Details
- Scale AI introduced the MCP-Atlas leaderboard, benchmarking AI models on their capability to use external tools via the Model Context Protocol (MCP), with evaluations spanning 1,000 tasks that utilize over 300 tools and 40 servers.
- The leaderboard assessed 11 advanced AI systems on complex workflows involving three to six tool calls per task, with GPT-5 achieving the highest success rate at 44.5% and the median model (Kimi-K2) at 23.9%.
- MCP-Atlas distinguishes itself from past benchmarks with realistic simulations, incorporating distractors and conditional logic—such as conducting cross-company IPO analyses—to mirror workplace scenarios.

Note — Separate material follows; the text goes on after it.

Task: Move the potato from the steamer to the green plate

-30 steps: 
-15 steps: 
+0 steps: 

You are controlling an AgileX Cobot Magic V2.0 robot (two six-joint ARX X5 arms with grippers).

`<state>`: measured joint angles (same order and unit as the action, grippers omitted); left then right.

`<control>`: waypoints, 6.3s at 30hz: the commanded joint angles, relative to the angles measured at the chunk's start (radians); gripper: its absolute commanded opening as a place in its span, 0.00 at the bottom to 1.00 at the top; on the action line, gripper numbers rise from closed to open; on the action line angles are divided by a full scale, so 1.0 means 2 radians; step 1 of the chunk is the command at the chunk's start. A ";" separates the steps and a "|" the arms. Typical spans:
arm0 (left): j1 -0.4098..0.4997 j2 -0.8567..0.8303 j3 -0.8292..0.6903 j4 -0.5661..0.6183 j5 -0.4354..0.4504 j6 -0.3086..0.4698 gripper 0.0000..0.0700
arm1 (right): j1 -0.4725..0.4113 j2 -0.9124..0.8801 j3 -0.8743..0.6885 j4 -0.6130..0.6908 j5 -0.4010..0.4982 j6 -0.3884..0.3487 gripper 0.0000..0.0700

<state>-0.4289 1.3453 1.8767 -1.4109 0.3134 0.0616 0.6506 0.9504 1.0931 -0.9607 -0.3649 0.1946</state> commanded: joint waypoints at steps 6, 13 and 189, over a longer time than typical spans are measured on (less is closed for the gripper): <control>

- Analysis found that 34–52% of model failures stemmed from difficulty in using tools—primarily with tool discovery, parameter selection, and workflow coordination—while 23–38% were due to insufficient task comprehension.

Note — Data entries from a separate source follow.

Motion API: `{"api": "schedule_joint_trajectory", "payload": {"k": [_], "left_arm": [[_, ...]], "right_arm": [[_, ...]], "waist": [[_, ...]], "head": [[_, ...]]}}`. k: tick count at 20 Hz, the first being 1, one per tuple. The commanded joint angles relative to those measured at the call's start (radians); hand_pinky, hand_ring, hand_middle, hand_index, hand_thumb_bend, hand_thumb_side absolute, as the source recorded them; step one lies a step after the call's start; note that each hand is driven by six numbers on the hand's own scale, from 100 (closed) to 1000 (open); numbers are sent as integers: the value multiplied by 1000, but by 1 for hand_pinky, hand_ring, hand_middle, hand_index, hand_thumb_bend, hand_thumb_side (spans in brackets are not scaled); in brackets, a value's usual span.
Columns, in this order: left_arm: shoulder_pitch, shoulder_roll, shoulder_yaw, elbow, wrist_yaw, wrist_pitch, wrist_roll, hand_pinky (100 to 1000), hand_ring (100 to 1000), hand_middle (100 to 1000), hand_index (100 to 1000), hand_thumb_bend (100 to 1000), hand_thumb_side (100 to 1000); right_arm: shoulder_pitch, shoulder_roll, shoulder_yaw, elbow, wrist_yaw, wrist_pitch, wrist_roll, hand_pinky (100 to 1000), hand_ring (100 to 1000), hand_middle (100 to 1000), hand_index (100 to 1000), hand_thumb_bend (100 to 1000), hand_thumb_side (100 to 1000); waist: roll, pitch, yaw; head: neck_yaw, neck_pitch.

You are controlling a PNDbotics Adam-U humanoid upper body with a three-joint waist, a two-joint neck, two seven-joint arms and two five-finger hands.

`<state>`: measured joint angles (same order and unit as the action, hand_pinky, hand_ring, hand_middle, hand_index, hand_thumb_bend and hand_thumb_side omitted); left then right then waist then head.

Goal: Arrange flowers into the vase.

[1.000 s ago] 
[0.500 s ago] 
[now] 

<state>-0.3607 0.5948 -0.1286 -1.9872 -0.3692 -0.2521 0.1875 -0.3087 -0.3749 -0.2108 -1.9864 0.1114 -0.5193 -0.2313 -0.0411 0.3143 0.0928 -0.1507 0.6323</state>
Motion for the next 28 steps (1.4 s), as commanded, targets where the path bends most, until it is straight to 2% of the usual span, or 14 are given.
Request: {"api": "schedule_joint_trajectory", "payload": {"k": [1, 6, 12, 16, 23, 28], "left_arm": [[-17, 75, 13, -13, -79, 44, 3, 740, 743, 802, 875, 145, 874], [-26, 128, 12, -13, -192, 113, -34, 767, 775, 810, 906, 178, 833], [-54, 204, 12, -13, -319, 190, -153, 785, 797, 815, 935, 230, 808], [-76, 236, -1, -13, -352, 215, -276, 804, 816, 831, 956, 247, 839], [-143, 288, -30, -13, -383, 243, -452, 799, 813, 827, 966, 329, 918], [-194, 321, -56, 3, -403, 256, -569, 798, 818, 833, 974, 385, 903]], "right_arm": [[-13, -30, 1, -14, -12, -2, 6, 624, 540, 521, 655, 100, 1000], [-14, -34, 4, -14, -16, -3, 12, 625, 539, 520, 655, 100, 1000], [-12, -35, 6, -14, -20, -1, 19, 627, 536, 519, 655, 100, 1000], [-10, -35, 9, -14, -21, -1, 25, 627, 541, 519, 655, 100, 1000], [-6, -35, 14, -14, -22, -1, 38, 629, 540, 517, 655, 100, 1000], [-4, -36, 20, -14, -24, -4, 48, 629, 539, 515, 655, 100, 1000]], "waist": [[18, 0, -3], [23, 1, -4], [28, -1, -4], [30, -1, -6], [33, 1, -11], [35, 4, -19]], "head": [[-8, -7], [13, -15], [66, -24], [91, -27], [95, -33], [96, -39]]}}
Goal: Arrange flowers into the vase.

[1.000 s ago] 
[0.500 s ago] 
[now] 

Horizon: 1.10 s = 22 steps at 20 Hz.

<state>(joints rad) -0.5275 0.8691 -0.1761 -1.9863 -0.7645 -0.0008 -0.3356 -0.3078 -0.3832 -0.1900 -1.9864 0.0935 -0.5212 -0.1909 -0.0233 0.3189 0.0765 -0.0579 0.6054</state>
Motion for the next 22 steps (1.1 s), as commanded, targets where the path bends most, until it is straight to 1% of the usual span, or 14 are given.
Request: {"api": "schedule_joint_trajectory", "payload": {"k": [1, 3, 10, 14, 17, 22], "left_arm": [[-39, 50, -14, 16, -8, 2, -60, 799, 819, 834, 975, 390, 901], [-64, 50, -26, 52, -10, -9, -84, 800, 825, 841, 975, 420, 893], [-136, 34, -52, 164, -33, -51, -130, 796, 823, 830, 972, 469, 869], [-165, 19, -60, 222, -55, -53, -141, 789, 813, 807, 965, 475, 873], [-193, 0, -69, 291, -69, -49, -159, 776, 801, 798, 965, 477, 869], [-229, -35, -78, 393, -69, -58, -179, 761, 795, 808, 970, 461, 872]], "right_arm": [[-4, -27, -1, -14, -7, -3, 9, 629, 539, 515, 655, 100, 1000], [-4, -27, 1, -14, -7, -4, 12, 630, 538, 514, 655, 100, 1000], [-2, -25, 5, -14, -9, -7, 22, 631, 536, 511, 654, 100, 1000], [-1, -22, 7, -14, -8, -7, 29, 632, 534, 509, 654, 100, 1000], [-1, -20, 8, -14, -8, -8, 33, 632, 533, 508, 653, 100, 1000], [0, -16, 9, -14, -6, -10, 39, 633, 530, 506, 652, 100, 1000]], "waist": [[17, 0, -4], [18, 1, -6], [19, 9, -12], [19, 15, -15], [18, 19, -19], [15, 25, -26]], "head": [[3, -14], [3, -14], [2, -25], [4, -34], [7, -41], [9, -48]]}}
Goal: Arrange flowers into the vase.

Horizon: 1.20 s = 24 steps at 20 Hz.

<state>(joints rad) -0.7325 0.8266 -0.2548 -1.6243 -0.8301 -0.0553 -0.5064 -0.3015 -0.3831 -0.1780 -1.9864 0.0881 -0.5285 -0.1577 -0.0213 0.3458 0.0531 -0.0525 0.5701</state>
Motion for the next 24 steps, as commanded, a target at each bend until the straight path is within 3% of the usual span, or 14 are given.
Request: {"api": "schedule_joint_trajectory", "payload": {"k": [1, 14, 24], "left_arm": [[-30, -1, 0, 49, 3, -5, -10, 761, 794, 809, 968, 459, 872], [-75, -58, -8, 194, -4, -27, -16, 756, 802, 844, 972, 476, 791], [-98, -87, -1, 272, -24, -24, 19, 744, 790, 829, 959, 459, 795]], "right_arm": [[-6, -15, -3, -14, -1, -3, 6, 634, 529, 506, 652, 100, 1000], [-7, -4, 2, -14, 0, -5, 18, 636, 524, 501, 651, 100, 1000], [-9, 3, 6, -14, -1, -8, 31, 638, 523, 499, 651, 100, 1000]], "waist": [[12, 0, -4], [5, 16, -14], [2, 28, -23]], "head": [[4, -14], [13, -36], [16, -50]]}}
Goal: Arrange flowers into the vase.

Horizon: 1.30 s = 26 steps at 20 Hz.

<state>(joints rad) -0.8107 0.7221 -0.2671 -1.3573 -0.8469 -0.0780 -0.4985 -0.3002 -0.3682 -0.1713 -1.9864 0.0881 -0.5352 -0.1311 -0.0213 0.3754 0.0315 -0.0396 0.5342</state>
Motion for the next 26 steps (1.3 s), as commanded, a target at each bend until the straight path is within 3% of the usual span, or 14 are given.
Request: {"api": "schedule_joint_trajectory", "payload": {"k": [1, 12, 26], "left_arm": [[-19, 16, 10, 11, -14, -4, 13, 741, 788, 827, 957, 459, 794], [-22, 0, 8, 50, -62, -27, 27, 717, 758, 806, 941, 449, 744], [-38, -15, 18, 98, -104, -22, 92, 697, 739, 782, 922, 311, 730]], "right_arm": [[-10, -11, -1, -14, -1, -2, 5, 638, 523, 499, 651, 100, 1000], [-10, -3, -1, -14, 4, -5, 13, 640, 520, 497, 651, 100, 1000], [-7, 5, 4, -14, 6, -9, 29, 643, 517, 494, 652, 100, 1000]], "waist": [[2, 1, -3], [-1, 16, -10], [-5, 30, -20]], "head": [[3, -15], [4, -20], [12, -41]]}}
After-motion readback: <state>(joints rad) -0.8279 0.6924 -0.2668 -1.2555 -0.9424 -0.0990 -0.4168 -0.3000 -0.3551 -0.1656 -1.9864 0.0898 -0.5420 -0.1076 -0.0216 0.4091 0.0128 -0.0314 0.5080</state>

- The evaluation uses Scale's proprietary datasets, multiple online search engines, and orchestrates tasks across servers, closely reflecting the operational landscape of enterprise AI deployments.
Impact
MCP-Atlas spotlights ongoing limitations in current AI agents, with even top models frequently stumbling on tasks common to real-world automation. As the industry intensifies its focus on robust enterprise AI applications, these findings underscore the pressing need for improved tool-use proficiency in next-generation models.